Aim of the task:
Please write out the data exactly, line by line.

Given material:
┄┄┄┄┄┄

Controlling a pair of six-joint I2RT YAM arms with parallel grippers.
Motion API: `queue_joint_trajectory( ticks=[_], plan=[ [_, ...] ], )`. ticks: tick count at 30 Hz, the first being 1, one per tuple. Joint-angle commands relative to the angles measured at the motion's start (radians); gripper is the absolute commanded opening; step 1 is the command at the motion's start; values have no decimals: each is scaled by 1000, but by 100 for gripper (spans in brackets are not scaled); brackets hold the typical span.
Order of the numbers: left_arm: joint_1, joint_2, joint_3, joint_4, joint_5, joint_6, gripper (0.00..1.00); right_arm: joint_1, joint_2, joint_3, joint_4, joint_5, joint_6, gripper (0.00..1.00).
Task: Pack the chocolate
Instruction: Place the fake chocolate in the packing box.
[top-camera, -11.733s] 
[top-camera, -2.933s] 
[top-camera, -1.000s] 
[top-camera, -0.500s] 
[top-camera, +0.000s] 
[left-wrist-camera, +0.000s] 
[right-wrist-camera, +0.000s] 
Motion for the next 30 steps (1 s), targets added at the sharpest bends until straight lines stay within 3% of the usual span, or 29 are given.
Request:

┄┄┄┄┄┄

Task result:
Controlling a pair of six-joint I2RT YAM arms with parallel grippers.
Motion API: `queue_joint_trajectory( ticks=[_], plan=[ [_, ...] ], )`. ticks: tick count at 30 Hz, the first being 1, one per tuple. Joint-angle commands relative to the angles measured at the motion's start (radians); gripper is the absolute commanded opening; step 1 is the command at the motion's start; values have no decimals: each is scaled by 1000, but by 100 for gripper (spans in brackets are not scaled); brackets hold the typical span.
Order of the numbers: left_arm: joint_1, joint_2, joint_3, joint_4, joint_5, joint_6, gripper (0.00..1.00); right_arm: joint_1, joint_2, joint_3, joint_4, joint_5, joint_6, gripper (0.00..1.00).
Task: Pack the chocolate
Instruction: Place the fake chocolate in the packing box.
[top-camera, -11.733s] 
[top-camera, -2.933s] 
[top-camera, -1.000s] 
[top-camera, -0.500s] 
[top-camera, +0.000s] 
[left-wrist-camera, +0.000s] 
[right-wrist-camera, +0.000s] 
Motion for the next 30 steps (1 s), targets added at the sharpest bends until straight lines stay within 3% of the usual span, or 29 are given.
Request:

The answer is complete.